*** Begin section ***

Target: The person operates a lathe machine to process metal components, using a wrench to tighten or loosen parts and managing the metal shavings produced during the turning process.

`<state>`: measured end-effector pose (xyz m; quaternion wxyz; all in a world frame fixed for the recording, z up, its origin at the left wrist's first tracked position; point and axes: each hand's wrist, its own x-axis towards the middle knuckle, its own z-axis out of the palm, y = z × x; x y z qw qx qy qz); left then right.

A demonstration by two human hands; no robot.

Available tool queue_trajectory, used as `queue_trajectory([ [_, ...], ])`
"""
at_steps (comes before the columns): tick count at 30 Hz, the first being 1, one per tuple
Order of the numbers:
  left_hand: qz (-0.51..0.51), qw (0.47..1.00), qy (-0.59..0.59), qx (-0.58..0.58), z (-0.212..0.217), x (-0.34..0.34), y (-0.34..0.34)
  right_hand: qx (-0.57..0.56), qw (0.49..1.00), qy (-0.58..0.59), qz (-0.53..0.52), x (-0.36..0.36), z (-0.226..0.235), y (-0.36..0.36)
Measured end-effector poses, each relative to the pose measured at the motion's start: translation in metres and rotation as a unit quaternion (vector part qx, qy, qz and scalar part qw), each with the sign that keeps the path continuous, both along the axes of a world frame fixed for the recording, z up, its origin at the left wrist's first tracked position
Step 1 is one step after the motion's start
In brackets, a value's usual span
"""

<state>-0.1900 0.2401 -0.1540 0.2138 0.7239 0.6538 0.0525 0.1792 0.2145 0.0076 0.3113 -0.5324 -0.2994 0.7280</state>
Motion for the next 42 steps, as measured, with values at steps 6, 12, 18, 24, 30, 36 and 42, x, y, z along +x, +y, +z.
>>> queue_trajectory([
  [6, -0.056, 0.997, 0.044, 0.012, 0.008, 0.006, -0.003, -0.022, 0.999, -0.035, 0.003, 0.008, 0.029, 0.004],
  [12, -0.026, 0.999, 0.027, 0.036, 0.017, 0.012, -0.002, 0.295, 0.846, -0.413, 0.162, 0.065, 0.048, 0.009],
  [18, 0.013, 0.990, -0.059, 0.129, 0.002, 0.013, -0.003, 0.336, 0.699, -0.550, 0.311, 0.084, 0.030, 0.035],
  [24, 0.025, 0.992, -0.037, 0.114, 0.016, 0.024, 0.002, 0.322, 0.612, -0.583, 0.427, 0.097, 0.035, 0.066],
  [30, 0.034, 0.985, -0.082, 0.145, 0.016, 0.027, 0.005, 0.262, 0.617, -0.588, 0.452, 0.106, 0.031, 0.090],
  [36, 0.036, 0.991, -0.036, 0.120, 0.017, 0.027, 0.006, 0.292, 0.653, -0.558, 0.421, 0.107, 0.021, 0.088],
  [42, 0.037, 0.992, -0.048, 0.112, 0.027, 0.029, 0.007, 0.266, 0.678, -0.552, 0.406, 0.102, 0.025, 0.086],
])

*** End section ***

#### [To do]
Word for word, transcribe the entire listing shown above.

#### [Expected answer]
Target: The person operates a lathe machine to process metal components, using a wrench to tighten or loosen parts and managing the metal shavings produced during the turning process.

`<state>`: measured end-effector pose (xyz m; quaternion wxyz; all in a world frame fixed for the recording, z up, its origin at the left wrist's first tracked position; point and axes: each hand's wrist, its own x-axis towards the middle knuckle, its own z-axis out of the palm, y = z × x; x y z qw qx qy qz); left then right.

A demonstration by two human hands; no robot.

Available tool queue_trajectory, used as `queue_trajectory([ [_, ...], ])`
"""
at_steps (comes before the columns): tick count at 30 Hz, the first being 1, one per tuple
Order of the numbers:
  left_hand: qz (-0.51..0.51), qw (0.47..1.00), qy (-0.59..0.59), qx (-0.58..0.58), z (-0.212..0.217), x (-0.34..0.34), y (-0.34..0.34)
  right_hand: qx (-0.57..0.56), qw (0.49..1.00), qy (-0.58..0.59), qz (-0.53..0.52), x (-0.36..0.36), z (-0.226..0.235), y (-0.36..0.36)
Measured end-effector poses, each relative to the pose measured at the motion's start: translation in metres and rotation as a unit quaternion (vector part qx, qy, qz and scalar part qw), each with the sign that keeps the path continuous, both along the axes of a world frame fixed for the recording, z up, its origin at the left wrist's first tracked position
Step 1 is one step after the motion's start
In brackets, a value's usual span
"""

<state>-0.1900 0.2401 -0.1540 0.2138 0.7239 0.6538 0.0525 0.1792 0.2145 0.0076 0.3113 -0.5324 -0.2994 0.7280</state>
Motion for the next 42 steps, as measured, with values at steps 6, 12, 18, 24, 30, 36 and 42, x, y, z along +x, +y, +z.
>>> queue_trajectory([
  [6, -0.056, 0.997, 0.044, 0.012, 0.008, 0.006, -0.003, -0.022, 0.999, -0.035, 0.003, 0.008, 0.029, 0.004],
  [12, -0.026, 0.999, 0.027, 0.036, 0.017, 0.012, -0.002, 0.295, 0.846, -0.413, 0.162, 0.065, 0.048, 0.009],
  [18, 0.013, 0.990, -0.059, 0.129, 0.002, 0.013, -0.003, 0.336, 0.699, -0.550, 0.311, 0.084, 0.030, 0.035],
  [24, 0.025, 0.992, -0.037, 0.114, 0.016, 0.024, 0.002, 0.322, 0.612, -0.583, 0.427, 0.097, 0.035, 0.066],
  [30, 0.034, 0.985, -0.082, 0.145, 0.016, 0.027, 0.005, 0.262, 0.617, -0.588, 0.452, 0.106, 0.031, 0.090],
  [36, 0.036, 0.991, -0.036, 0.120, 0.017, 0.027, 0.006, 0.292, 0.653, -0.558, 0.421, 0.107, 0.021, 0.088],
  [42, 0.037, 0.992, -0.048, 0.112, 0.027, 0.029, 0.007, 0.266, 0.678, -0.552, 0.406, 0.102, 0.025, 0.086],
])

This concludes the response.